■ TO DO
Only the lines from the start of the data to the line containing "Labels with depth for one rendered image.", both included, should be output, exactly and without pictures.

*** Opening EXTRACTED ENTRIES ***

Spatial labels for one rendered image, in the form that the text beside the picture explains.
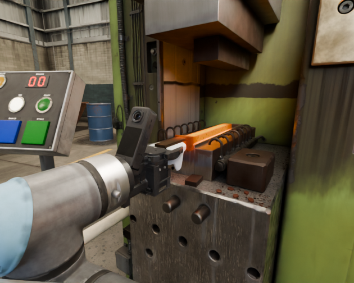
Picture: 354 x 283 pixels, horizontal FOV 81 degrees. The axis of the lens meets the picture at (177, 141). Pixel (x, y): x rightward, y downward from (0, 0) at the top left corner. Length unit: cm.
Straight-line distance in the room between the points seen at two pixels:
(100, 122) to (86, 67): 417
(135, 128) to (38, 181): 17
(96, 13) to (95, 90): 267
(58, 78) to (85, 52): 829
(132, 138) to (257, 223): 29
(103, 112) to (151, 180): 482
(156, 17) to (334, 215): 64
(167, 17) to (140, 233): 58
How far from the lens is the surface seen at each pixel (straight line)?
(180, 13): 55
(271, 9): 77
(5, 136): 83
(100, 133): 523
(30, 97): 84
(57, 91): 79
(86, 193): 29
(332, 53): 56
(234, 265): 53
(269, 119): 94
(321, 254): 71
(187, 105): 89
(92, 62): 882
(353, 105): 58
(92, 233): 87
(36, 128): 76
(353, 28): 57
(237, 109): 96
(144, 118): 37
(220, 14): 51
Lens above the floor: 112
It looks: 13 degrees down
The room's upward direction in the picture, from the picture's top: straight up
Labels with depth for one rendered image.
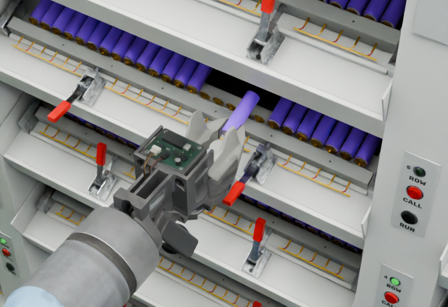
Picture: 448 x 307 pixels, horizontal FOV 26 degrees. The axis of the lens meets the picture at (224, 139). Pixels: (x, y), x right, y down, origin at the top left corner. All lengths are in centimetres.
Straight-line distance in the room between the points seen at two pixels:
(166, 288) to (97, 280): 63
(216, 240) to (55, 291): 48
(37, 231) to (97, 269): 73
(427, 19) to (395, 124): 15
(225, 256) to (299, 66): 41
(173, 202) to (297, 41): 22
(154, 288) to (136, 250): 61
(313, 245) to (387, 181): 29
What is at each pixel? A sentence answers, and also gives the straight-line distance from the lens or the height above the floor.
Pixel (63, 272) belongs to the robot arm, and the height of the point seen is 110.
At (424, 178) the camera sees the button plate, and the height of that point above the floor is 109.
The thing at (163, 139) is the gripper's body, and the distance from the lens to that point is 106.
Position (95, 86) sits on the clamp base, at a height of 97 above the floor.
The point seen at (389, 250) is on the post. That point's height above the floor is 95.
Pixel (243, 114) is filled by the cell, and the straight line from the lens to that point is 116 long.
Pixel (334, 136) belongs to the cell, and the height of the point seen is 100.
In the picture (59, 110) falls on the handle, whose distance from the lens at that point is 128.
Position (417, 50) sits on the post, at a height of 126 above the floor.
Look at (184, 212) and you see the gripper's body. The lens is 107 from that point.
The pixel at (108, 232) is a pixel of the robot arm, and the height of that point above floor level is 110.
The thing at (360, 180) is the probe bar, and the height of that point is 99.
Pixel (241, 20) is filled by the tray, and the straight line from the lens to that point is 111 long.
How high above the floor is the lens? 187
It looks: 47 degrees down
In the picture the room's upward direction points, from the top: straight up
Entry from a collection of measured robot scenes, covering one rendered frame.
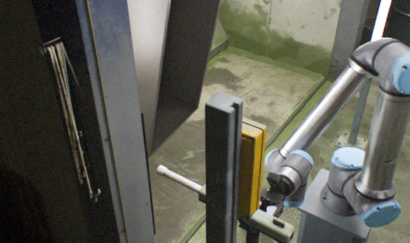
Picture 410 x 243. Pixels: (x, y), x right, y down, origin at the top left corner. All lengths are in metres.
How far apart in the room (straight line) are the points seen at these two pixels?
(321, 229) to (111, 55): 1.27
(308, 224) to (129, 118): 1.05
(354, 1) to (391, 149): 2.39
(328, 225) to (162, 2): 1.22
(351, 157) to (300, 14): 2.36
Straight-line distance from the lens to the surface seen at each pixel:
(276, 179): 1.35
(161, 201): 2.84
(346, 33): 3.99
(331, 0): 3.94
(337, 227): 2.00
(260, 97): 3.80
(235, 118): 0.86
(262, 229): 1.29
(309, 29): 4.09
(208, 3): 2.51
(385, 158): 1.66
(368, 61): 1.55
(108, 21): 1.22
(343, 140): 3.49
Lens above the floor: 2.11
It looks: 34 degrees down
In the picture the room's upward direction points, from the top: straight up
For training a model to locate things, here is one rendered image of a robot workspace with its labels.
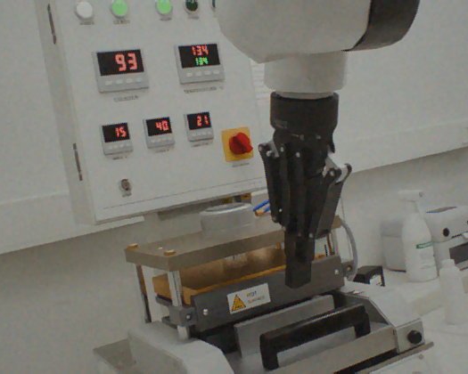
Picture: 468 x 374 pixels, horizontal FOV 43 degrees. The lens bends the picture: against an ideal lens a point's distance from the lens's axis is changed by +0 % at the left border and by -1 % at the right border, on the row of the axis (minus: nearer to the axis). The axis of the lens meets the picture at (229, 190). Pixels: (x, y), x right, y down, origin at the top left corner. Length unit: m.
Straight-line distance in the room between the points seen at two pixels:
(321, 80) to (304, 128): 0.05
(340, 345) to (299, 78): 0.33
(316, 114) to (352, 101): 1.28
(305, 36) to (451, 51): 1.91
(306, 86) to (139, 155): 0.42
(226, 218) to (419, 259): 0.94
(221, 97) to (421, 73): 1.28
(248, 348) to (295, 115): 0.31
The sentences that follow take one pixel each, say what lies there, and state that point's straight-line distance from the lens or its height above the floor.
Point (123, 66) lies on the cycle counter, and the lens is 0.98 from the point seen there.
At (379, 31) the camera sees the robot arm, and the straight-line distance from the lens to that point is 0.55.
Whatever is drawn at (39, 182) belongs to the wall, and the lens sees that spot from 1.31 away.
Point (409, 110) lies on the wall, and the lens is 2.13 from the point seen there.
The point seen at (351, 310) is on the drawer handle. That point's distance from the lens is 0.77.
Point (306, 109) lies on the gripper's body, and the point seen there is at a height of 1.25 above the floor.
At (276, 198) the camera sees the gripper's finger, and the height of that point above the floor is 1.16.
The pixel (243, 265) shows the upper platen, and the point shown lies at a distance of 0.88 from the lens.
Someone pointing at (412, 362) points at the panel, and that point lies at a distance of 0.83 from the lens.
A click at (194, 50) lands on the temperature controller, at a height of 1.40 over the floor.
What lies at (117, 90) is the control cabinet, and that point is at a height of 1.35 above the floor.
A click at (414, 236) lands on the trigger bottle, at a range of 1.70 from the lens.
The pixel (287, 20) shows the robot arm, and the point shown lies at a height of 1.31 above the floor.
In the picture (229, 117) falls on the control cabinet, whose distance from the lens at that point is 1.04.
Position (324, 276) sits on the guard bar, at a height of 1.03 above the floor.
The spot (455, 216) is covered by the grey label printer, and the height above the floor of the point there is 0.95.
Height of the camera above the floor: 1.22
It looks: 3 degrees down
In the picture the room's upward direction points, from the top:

*** Closing EXTRACTED ENTRIES ***

■ SOLUTION BELOW
Spatial labels for one rendered image, in the form that the text beside the picture explains.
Picture: 354 x 283 pixels, horizontal FOV 81 degrees. The axis of the lens meets the picture at (177, 141). Pixel (x, y): x rightward, y downward from (0, 0) at the top left corner. Length unit: cm.
Straight-line distance in the room between the points seen at two pixels:
(100, 122) to (86, 67): 417
(135, 128) to (38, 181): 17
(96, 13) to (95, 90): 267
(58, 78) to (85, 52): 829
(132, 138) to (257, 223): 29
(103, 112) to (151, 180): 482
(156, 17) to (334, 215): 64
(167, 17) to (140, 233): 58
How far from the lens is the surface seen at each pixel (straight line)?
(180, 13): 55
(271, 9): 77
(5, 136): 83
(100, 133): 523
(30, 97): 84
(57, 91): 79
(86, 193): 29
(332, 53): 56
(234, 265): 53
(269, 119): 94
(321, 254): 71
(187, 105): 89
(92, 62): 882
(353, 105): 58
(92, 233): 87
(36, 128): 76
(353, 28): 57
(237, 109): 96
(144, 118): 37
(220, 14): 51
Lens above the floor: 112
It looks: 13 degrees down
The room's upward direction in the picture, from the picture's top: straight up
Labels with depth for one rendered image.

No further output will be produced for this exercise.